Labour avec une charrue de type Dombasle (1897), photographie de Roger Poux (Monteil)
Labour avec une charrue de type Dombasle (1897), photographie de Roger Poux (Monteil). Source : www.occitan-aveyron.fr
Sommaire

Contexte : Mathieu de Dombasle, un agronome innovant au XIXe siècle

Mathieu de Dombasle hérite d’une exploitation agricole sur le site de Brabois près de Nancy au début du xixe siècle. Dès 1809 il y cultive la betterave à sucre, profitant du Blocus continental avec le Royaume-Uni qui permet de vendre le sucre de betterave à un prix plus élevé. En 1814-1815, il est ruiné par le retour des sucres de cannes des Caraïbes qui provoque une baisse rapide et forte des prix du sucre. Il décide alors de se consacrer à l’étude du fonctionnement de la charrue. Cultivant la betterave il a déjà rencontré des difficultés lors des opérations de travail du sol et met au point à partir de 1816 une charrue sans avant-train permettant de réaliser un travail du sol efficace dans des argiles lourdes comme celles du plateau lorrain. 

Ce souci du travail du sol est un héritage direct des préceptes de l’agriculture nouvelle. En effet, dans le domaine des pratiques agricoles, Mathieu de Dombasle n’a rien inventé au sens propre : il s’appuie principalement sur l’héritage de l’agriculture nouvelle du xviiie siècle, définie par Duhamel de Monceau (1700-1782) dans son Traité de la culture des terres (1753-1761) : effectuer des labours nombreux, assurer une sélection rigoureuse des semences, semer en ligne, et, enfin, travailler le sol tout au long de la végétation. Le travail du sol est donc le « pivot » de cette « agriculture nouvelle » qui repose aussi sur la culture des légumineuses (pois, vesce…), des racines fourragères (betterave…) et des prairies artificielles (trèfle, sainfoin…) en substitution à la jachère dite morte. 
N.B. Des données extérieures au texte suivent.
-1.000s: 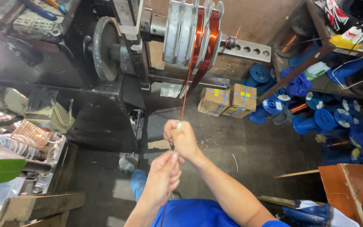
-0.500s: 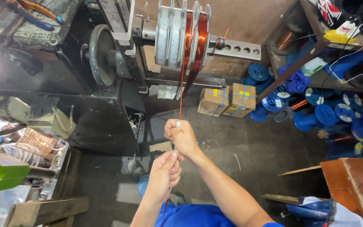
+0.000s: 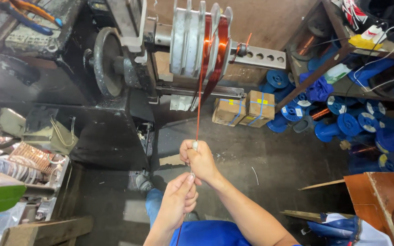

Mathieu de Dombasle a su faire reconnaître son mérite en « accrochant » son nom à ses innovations pour obtenir la reconnaissance de ses pairs, ce qu’il parvient à faire de manière très efficace, pour son temps, en créant un périodique professionnel, les Annales Agricoles de Roville et en éditant des brochures avec le prix des charrues fabriquées et vendues à RovilleIl apparaît ainsi comme l’inventeur de pratiques agricoles innovantes, en particulier de la charrue sans avant-train dénommée charrue « Dombasle », diffusée largement en France après 1820. Ce type nouveau de charrue est l’objet, en 1821, de ses Mémoires sur la charrue considérée principalement sous le rapport de la présence ou de l’absence de l’avant-train.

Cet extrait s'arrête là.